Transcribe the records below word for word, leaving every picture out.

*** Begin section ***

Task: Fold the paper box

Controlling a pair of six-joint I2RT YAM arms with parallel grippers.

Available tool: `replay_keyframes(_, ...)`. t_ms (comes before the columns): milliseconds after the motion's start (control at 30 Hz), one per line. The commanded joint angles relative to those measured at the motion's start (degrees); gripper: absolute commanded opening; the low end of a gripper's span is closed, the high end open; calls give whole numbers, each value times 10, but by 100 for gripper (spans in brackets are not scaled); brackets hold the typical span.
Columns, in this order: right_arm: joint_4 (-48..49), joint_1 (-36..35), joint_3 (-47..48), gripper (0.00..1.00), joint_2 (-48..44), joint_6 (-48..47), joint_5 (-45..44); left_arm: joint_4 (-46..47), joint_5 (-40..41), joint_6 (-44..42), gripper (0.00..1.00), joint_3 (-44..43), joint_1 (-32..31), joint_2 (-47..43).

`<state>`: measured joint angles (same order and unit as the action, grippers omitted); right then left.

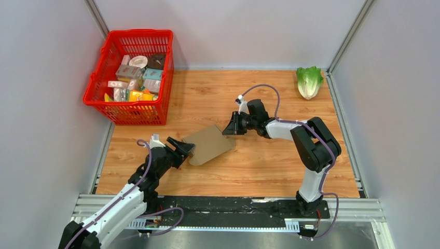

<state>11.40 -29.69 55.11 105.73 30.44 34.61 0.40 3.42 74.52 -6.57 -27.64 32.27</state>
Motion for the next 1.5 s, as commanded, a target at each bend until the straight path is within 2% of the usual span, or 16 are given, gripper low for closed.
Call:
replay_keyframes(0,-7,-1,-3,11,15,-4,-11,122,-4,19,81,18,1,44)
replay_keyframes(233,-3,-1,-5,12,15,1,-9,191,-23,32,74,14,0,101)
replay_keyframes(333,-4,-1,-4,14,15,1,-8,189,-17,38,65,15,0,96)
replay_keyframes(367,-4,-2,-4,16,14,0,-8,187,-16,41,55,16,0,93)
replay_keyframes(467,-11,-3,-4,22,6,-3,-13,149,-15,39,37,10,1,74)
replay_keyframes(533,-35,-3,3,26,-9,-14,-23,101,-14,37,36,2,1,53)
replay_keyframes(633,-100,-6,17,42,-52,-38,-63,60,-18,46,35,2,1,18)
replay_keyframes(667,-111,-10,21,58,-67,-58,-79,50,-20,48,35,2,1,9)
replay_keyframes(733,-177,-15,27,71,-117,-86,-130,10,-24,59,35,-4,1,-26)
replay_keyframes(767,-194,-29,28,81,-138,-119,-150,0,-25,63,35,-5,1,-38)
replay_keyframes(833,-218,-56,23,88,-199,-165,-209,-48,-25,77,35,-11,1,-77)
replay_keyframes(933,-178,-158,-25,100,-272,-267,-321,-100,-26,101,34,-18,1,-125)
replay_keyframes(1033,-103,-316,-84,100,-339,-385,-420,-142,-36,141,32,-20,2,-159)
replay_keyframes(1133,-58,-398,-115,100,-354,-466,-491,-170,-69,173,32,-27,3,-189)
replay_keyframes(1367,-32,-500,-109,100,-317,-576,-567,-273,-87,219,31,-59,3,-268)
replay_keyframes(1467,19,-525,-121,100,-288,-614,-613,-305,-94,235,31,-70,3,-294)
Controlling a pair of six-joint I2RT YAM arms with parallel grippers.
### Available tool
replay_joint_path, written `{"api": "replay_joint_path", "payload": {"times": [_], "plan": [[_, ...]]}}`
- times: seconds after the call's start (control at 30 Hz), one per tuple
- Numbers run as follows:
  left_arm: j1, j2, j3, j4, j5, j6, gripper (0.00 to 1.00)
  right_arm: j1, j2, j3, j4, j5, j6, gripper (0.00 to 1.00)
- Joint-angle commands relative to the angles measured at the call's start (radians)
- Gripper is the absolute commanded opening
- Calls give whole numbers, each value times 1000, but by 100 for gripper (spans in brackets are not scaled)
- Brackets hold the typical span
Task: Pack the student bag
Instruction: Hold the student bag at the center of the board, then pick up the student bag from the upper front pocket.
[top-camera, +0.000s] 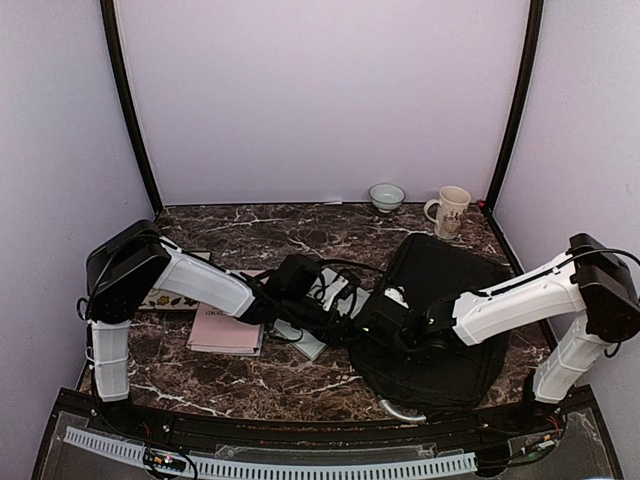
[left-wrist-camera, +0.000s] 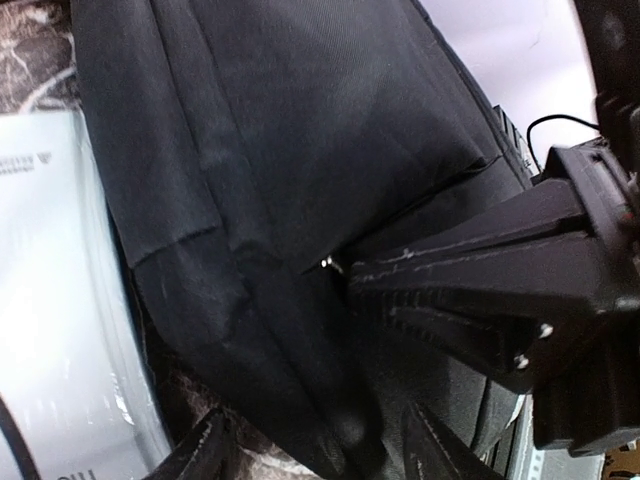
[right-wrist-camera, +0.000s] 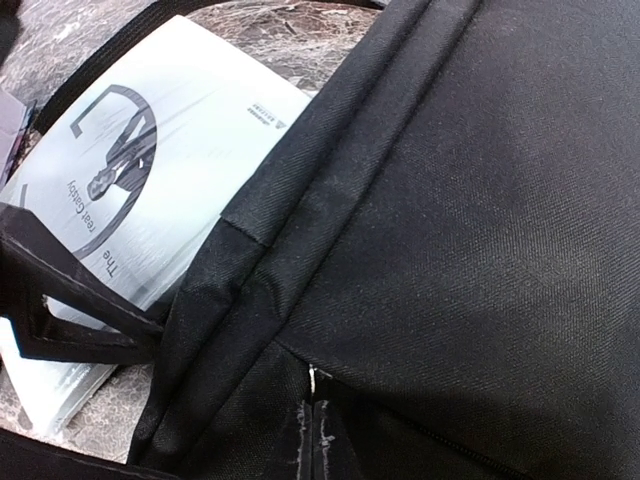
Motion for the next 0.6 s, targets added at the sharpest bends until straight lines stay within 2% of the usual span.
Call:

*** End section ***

• _SOLUTION BELOW_
Task: Fold the paper box

Controlling a pair of six-joint I2RT YAM arms with parallel grippers.

Available tool: `replay_keyframes(_, ...)`. t_ms (comes before the columns): milliseconds after the motion's start (control at 30 Hz), one per line. The commanded joint angles relative to those measured at the motion's start (degrees); gripper: absolute commanded opening; the low end of a gripper's span is closed, the high end open; calls give whole numbers, each value times 10, but by 100 for gripper (spans in brackets are not scaled); brackets hold the typical span.
Columns, in this order: right_arm: joint_4 (-48..49), joint_1 (-36..35), joint_3 (-47..48), gripper (0.00..1.00), joint_2 (-48..44), joint_6 (-48..47), joint_5 (-45..44); left_arm: joint_4 (-46..47), joint_5 (-40..41), joint_6 (-44..42), gripper (0.00..1.00), joint_3 (-44..43), joint_1 (-32..31), joint_2 (-47..43).

`<state>`: measured joint angles (same order and unit as the action, grippers omitted); right then left.


<state>11.40 -29.69 55.11 105.73 30.44 34.61 0.40 3.42 74.52 -6.57 -27.64 32.27</state>
Motion for the next 1.5 s, as commanded, a target at each bend until the straight path is within 2% of the usual span, or 16 are given, gripper low for closed.
Call:
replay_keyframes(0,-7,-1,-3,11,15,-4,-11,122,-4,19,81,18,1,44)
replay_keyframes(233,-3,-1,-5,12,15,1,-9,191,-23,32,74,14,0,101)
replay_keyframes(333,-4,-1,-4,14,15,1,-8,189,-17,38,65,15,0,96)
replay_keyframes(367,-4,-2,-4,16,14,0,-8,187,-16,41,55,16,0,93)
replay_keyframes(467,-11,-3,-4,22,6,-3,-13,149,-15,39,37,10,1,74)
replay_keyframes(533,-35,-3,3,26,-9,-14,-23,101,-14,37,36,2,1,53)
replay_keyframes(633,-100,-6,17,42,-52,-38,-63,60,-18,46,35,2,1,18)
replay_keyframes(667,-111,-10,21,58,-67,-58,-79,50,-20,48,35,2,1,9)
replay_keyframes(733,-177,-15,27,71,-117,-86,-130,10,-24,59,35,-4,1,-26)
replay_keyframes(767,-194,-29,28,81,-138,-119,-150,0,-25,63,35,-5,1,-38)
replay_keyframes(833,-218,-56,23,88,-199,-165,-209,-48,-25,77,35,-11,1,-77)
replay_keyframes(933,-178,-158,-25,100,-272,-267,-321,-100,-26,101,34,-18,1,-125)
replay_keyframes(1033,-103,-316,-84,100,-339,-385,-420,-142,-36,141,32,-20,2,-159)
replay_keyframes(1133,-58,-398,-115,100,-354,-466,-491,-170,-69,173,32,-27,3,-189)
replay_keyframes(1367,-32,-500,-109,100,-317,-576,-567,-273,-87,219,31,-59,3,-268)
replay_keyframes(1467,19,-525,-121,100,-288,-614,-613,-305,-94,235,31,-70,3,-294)
Controlling a pair of six-joint I2RT YAM arms with parallel grippers.
### Available tool
replay_joint_path, written `{"api": "replay_joint_path", "payload": {"times": [_], "plan": [[_, ...]]}}`
- times: seconds after the call's start (control at 30 Hz), one per tuple
- Numbers run as follows:
  left_arm: j1, j2, j3, j4, j5, j6, gripper (0.00 to 1.00)
  right_arm: j1, j2, j3, j4, j5, j6, gripper (0.00 to 1.00)
- Joint-angle commands relative to the angles measured at the call's start (radians)
- Gripper is the absolute commanded opening
- Calls give whole numbers, each value times 1000, but by 100 for gripper (spans in brackets are not scaled)
- Brackets hold the typical span
Task: Pack the student bag
Instruction: Hold the student bag at the center of the board, then pick up the student bag from the upper front pocket.
[top-camera, +0.000s] 
[left-wrist-camera, +0.000s] 
[right-wrist-camera, +0.000s] 
Motion for the next 0.6 s, targets added at the sharpest bends until straight lines stay within 2% of the usual span.
Call:

The exercise requires nothing else.